Prayerfully stand guard against sin and ask God to protect my heart from propping up pseudo-saviors in His place.
Protect time in my life to spend with Jesus in the Scriptures and in prayer.
Cultivate humility and gratitude by reminding myself of the free gift of salvation by grace alone through faith alone, not by my works.
Live like Jesus, being willing to go out of my way to connect with sinners in my life, both the insiders and the outcasts, and lovingly point them to the root of their sin and the hope of the gospel.

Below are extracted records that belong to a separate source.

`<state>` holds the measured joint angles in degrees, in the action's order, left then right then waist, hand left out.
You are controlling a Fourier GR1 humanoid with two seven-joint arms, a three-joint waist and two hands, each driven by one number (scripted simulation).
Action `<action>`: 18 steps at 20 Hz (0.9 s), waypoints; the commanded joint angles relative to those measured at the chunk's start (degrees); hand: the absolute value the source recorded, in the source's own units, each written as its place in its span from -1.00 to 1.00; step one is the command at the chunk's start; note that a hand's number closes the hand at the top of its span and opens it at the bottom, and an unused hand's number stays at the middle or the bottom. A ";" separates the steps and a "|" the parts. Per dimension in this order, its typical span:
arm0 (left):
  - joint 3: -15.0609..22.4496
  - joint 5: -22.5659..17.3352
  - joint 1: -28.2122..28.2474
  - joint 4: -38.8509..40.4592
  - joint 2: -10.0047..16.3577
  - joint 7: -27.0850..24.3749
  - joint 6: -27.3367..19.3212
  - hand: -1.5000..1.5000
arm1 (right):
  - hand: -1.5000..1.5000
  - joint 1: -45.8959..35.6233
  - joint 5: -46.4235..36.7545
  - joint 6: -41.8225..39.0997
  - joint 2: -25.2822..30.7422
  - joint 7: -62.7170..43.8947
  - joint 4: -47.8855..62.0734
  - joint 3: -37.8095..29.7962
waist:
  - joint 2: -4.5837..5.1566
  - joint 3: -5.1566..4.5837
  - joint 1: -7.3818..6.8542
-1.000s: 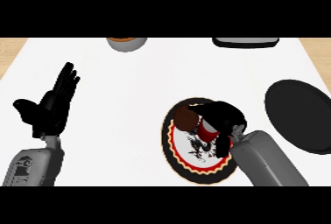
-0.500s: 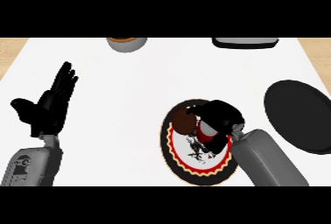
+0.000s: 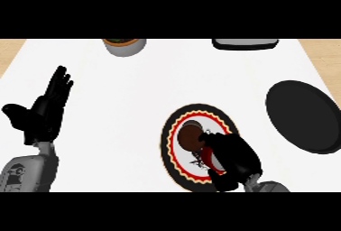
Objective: Pick the can from the plate and place it in the pan
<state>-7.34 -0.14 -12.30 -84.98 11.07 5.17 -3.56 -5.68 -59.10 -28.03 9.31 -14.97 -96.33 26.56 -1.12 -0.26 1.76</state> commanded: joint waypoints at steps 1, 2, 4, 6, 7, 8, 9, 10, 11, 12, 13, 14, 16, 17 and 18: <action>-2.42 -1.79 -0.29 1.02 2.01 0.01 1.52 0.00 | 1.00 12.55 -6.29 5.88 -1.24 -8.22 -12.48 6.08 | 0.54 0.21 0.30; -0.03 0.46 -1.87 1.24 0.03 0.87 -0.53 0.00 | 1.00 13.96 -8.15 9.63 -1.54 -8.58 -15.23 7.20 | 0.44 0.24 1.07; -1.37 -1.20 0.40 0.79 1.41 0.62 1.42 0.00 | 1.00 16.66 -11.68 16.14 0.84 -7.02 -20.82 8.90 | 0.25 0.25 0.83; 0.34 -0.32 1.68 -0.22 0.04 -0.56 1.27 0.00 | 1.00 19.06 -12.14 18.90 2.60 -6.63 -26.39 7.52 | 0.44 0.27 0.36; 0.88 0.04 2.79 -0.75 -1.58 -1.14 0.04 0.00 | 1.00 19.99 -12.10 17.70 1.94 -8.14 -30.50 8.33 | 0.49 0.24 0.02; -1.32 -0.76 0.19 1.54 0.92 -1.28 1.07 0.00 | 1.00 20.98 -10.91 19.36 2.41 -7.30 -33.32 6.61 | 0.64 0.25 0.44; -0.06 0.11 -1.38 1.31 -0.63 -0.67 -0.29 0.00 | 1.00 21.93 -12.98 19.57 1.30 -9.28 -33.74 8.79 | 0.82 0.25 -0.28; 0.21 0.09 1.92 1.61 -0.46 -3.79 1.27 0.00 | 1.00 25.61 -12.08 20.97 4.57 -7.26 -37.60 7.84 | 0.79 0.25 -0.33; 0.52 -0.70 3.73 -2.69 -0.20 -1.11 1.76 0.00 | 1.00 26.94 -12.89 22.65 2.85 -9.12 -38.73 8.33 | 0.63 0.28 -0.75; 0.82 0.33 1.35 0.02 -0.92 -0.78 0.48 0.00 | 1.00 23.24 -13.83 20.84 1.41 -10.60 -38.98 7.50 | 0.91 0.25 -0.99; 0.34 -0.04 -0.11 -0.90 -0.43 0.82 0.29 0.00 | 1.00 22.95 -10.55 19.27 3.59 -9.26 -42.02 2.51 | 0.97 0.27 -1.08; -0.45 -0.16 -2.75 3.15 0.01 -0.38 0.64 0.00 | 1.00 20.20 -8.11 17.46 1.35 -10.64 -42.26 0.01 | 1.17 0.25 -1.06; -0.57 -1.13 -0.79 -1.08 1.04 1.36 1.99 0.00 | 1.00 20.18 -4.54 19.83 0.48 -9.45 -40.37 -3.87 | 1.08 0.29 -1.60; 1.78 1.73 -1.07 -0.64 -1.84 0.28 -1.24 0.00 | 1.00 18.28 1.44 18.71 -0.63 -8.67 -41.36 -7.65 | 1.21 0.32 -1.65; 2.28 1.24 0.30 -2.49 -1.70 1.43 -0.32 0.00 | 1.00 20.11 3.20 18.68 -0.74 -8.77 -43.92 -8.90 | 1.09 0.34 -1.59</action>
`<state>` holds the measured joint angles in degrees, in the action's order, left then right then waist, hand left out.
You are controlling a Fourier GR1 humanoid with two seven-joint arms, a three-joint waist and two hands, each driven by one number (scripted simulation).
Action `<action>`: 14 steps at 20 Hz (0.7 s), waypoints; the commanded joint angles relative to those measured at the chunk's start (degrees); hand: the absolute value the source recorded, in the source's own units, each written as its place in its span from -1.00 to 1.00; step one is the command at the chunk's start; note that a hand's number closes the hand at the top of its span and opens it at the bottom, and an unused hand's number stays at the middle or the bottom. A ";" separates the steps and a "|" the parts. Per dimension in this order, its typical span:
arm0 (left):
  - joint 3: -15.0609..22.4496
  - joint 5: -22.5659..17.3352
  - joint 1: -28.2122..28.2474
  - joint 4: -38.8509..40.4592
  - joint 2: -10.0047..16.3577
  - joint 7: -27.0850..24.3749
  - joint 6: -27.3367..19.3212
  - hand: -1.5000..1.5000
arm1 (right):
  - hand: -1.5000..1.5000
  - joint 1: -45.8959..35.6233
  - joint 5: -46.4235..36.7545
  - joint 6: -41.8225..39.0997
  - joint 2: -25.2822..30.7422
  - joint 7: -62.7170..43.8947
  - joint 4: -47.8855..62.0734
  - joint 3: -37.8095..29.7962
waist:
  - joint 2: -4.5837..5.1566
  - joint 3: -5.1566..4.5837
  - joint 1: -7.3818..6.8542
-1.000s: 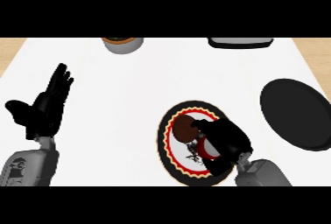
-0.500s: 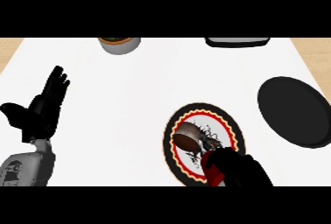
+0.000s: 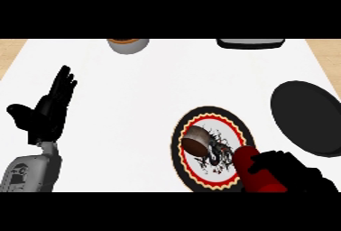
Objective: Pick the can from the plate and place it in the pan
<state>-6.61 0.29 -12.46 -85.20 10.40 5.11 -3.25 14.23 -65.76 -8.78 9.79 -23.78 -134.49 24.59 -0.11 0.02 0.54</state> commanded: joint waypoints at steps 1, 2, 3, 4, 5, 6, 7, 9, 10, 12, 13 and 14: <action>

Questions to Ask Your Cell Group
What sins are you fighting in this season of your life? How can I come alongside you with prayer and accountability?
How are you protecting time in your busy schedule to spend with Jesus? How can we challenge and encourage each other in this area this week?
Who are the insiders and the outcasts in your life right now? How have you pursued gospel conversations with them so far? What are some steps you can take this week to build those relationships and point them to Jesus?